All of the above criteria must be fulfilled before the patient can be included in the study.
Exclusion Criteria:
- Informed consent cannot be provided
- Mental or verbal difficulty in understanding or expressing willingness to participate in the study.
- Instable angina pectoris.
- Ongoing myocardial infarct or ischemia
- Circulatory shock
- Decompensated cardiac failure or pulmonary oedema
- Pathologic femur fracture
- Chronic haemodialysis
- Cardiac valve incompetence that has haemodynamic consequences
Any one of the above is a criterion for exclusion.
Sites / Locations
- Department of Anaesthesia & Intensive Care
- Department of Anaesthesia & Intensive Care, University Hospital
- Department of Anaesthesia & Intensive Care, University Hospital
Arms of the Study
Arm 1
Arm 2
Active Comparator
No Intervention
Preoperative Optimization
Standard treatment
Patients with proximal femur fracture who are > 65 yrs old and have an increased NT-proBNP would be randomized to either Standard Management or Optimized Management. The main aim of optimization is to achieve a normal oxygen delivery to the tissues preoperatively. Hb would be optimized to > 90 g/l SaO2 > 96% Stroke volume index (SVI) > 30 Heart rate should ideally be < 80 Stroke volume index (SVI) > 30 is achieved by repeated volume substitution in the form of 100-200 ml colloid. If, despite bolus doses of colloids, the SVI is < 30, one would have to use ionotropic drugs e.g. dobutamine or levosimendan, in order to achieve this goal.

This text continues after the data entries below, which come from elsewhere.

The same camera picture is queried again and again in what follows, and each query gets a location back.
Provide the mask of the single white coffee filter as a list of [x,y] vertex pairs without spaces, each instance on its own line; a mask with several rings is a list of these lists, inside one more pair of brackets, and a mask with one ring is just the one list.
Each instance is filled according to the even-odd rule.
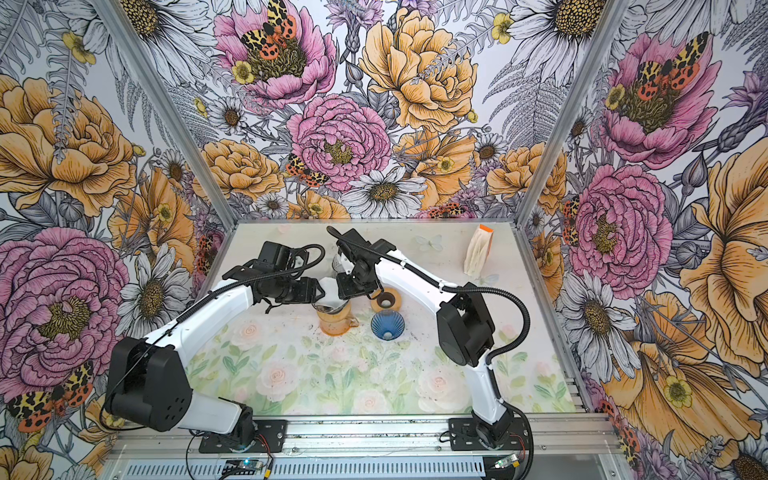
[[323,296],[315,303],[316,306],[326,310],[337,310],[342,308],[345,300],[339,296],[337,279],[334,277],[324,277],[319,280],[319,286],[323,290]]

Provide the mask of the blue glass dripper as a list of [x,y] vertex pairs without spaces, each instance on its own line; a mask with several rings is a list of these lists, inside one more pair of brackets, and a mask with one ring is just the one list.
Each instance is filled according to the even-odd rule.
[[382,341],[398,339],[405,331],[405,319],[398,311],[384,310],[373,315],[372,333]]

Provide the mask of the orange glass pitcher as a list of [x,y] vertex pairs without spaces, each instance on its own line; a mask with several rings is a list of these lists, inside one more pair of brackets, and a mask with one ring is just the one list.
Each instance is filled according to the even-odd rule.
[[352,314],[349,304],[336,312],[317,312],[320,329],[329,336],[344,335],[352,328],[357,328],[359,322]]

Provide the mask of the white coffee filter stack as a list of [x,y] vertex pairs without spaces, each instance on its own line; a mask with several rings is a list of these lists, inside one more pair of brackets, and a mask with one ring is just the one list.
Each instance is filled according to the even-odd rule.
[[463,272],[470,277],[478,277],[485,266],[492,248],[494,230],[486,225],[479,225],[470,239],[466,250]]

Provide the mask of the clear grey glass pitcher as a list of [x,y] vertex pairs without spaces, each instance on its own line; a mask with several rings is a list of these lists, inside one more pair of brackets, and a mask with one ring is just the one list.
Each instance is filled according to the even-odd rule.
[[337,253],[332,259],[332,268],[337,274],[349,274],[353,270],[354,264],[343,254]]

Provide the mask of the grey glass dripper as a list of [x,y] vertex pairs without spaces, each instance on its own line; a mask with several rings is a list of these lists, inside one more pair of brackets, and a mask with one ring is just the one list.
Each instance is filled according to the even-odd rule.
[[313,309],[322,314],[336,315],[349,304],[348,299],[342,299],[335,291],[327,291],[317,302],[312,304]]

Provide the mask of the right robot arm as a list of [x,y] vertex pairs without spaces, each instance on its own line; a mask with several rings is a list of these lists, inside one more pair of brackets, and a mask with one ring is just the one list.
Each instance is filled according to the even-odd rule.
[[[386,240],[370,243],[355,229],[341,233],[329,227],[327,232],[336,239],[336,257],[343,266],[336,277],[338,297],[349,300],[366,296],[378,301],[397,291],[410,295],[429,310],[435,317],[439,347],[449,360],[465,370],[472,418],[481,445],[487,449],[500,448],[511,433],[513,421],[523,414],[503,399],[493,361],[527,338],[531,316],[526,305],[506,290],[443,280],[416,265]],[[495,324],[485,295],[511,301],[522,319],[518,336],[498,348],[494,346]]]

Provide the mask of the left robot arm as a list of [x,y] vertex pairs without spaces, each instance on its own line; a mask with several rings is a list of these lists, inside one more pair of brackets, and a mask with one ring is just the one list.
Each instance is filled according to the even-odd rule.
[[276,308],[310,304],[323,290],[305,271],[306,254],[270,265],[254,259],[227,271],[213,290],[166,325],[141,338],[126,337],[114,347],[101,413],[131,422],[133,428],[166,432],[173,428],[217,435],[243,451],[256,439],[247,405],[197,393],[186,368],[225,325],[252,306]]

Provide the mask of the green circuit board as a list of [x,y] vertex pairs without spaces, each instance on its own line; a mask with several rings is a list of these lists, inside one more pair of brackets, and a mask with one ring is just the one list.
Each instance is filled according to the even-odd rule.
[[221,472],[222,478],[235,475],[253,476],[261,474],[266,467],[266,464],[261,460],[243,459],[243,460],[228,460]]

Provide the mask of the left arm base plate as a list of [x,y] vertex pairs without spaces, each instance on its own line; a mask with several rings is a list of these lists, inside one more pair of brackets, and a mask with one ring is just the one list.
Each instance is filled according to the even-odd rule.
[[254,421],[254,439],[246,444],[224,434],[206,433],[200,442],[198,452],[201,454],[224,453],[281,453],[287,437],[288,422],[286,420]]

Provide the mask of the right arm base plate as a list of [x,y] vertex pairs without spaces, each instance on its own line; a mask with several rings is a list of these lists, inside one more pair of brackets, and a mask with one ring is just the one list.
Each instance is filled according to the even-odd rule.
[[444,439],[458,452],[530,452],[534,448],[531,428],[521,417],[496,424],[469,417],[449,418]]

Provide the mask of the aluminium mounting rail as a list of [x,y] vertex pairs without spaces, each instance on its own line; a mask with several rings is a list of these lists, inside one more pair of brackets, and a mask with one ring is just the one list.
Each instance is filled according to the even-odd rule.
[[529,413],[529,425],[509,434],[495,450],[470,437],[469,428],[453,433],[448,415],[390,416],[290,416],[280,433],[272,433],[269,449],[256,441],[248,450],[234,450],[219,443],[202,452],[203,436],[173,429],[158,433],[132,431],[118,436],[108,455],[117,460],[208,460],[248,456],[277,460],[321,457],[395,457],[449,455],[504,455],[512,452],[542,455],[618,454],[620,442],[605,415],[577,413]]

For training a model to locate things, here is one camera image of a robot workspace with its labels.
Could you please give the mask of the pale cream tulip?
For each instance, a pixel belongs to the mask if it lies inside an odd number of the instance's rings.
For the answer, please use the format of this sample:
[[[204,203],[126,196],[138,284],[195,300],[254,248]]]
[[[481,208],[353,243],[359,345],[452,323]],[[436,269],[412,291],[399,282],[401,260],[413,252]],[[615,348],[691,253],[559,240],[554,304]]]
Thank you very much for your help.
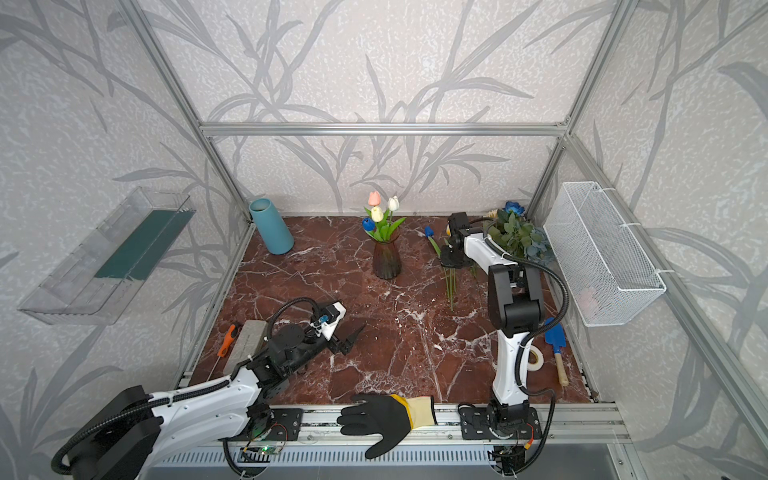
[[[373,237],[379,241],[384,241],[384,236],[381,232],[381,227],[385,220],[385,211],[380,206],[374,206],[370,209],[370,218],[374,222],[374,229],[372,230]]]

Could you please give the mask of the white tulip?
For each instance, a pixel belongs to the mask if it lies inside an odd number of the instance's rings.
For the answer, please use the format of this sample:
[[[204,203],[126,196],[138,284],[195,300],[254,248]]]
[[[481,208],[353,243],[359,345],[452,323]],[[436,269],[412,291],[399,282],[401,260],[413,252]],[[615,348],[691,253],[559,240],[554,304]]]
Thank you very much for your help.
[[[391,196],[388,199],[387,209],[384,216],[384,223],[382,226],[382,239],[389,241],[392,235],[397,231],[398,227],[404,222],[404,218],[398,220],[393,219],[393,215],[400,209],[400,202],[397,196]]]

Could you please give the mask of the teal ceramic vase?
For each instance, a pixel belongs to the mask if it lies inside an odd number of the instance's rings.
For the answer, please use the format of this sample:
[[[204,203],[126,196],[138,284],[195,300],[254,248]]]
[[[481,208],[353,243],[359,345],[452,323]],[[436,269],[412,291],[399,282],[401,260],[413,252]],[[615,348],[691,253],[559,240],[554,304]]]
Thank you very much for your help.
[[[271,200],[253,200],[249,204],[249,210],[253,223],[271,254],[283,255],[293,248],[294,238]]]

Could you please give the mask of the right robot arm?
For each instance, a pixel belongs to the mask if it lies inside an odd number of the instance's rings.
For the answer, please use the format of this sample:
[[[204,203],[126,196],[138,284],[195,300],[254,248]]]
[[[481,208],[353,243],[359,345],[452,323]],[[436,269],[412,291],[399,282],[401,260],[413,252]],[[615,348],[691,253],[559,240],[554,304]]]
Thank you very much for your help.
[[[530,411],[527,361],[533,339],[558,325],[570,306],[570,294],[562,277],[531,260],[517,258],[497,245],[488,229],[464,212],[448,217],[448,244],[440,263],[449,269],[473,264],[486,273],[487,310],[499,334],[497,373],[489,402],[489,420],[497,430],[504,424],[523,421]],[[541,275],[549,275],[563,294],[563,305],[554,319],[543,320],[544,293]]]

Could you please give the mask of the blue tulip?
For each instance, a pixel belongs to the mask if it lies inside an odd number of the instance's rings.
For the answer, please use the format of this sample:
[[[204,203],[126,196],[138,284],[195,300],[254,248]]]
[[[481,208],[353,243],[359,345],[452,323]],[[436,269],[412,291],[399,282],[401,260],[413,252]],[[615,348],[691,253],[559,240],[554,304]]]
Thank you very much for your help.
[[[429,243],[431,244],[433,250],[435,251],[435,254],[438,257],[438,260],[442,262],[442,248],[437,242],[437,240],[435,239],[434,230],[430,226],[427,226],[424,229],[424,234],[427,240],[429,241]],[[445,282],[446,299],[447,299],[449,308],[451,310],[454,310],[456,273],[454,269],[445,267],[443,264],[441,264],[441,268],[443,270],[443,276],[444,276],[444,282]]]
[[[377,225],[376,225],[376,222],[375,222],[375,221],[374,221],[372,218],[370,218],[370,217],[365,217],[365,218],[362,220],[362,227],[363,227],[364,231],[365,231],[365,232],[366,232],[366,233],[367,233],[367,234],[368,234],[368,235],[369,235],[369,236],[370,236],[372,239],[374,239],[375,241],[378,241],[378,240],[379,240],[379,237],[377,236]]]

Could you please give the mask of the pink tulip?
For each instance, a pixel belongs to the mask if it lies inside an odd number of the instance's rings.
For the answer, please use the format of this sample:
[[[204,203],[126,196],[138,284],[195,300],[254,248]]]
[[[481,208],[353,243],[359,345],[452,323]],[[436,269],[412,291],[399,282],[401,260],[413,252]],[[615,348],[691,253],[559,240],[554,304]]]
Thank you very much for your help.
[[[377,191],[373,191],[370,193],[368,198],[368,217],[370,217],[370,209],[374,206],[380,206],[381,207],[381,196]]]

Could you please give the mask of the pink glass vase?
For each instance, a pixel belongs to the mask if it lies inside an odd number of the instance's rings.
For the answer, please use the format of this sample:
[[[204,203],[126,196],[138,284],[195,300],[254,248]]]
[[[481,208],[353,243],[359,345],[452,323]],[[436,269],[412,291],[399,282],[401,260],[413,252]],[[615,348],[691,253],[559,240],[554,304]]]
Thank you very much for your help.
[[[383,280],[393,280],[402,271],[402,262],[397,247],[397,240],[375,242],[373,249],[373,272]]]

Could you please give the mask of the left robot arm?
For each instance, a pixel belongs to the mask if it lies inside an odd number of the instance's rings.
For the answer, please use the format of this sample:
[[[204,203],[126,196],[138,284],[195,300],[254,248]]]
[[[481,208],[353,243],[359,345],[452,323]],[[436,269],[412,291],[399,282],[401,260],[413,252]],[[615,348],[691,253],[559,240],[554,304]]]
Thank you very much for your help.
[[[74,479],[136,479],[178,453],[263,426],[272,417],[269,400],[294,373],[323,350],[348,354],[356,337],[294,326],[275,340],[287,354],[264,348],[228,376],[170,392],[122,391],[54,454],[52,470]]]

Patients who are randomized to this group would be managed according to existing routines within the hospital. Consequently, these patients would be transferred to the Orthopaedic ward after initial management in the Emergency Department, including fluid therapy, oxygen and pain management. Since these patients have a significantly high NT-proBNP, a Cardiologist would be consulted and a decision for optimization taken together with the attending Anaesthesiologist and Orthopaedic Surgeon prior to surgery.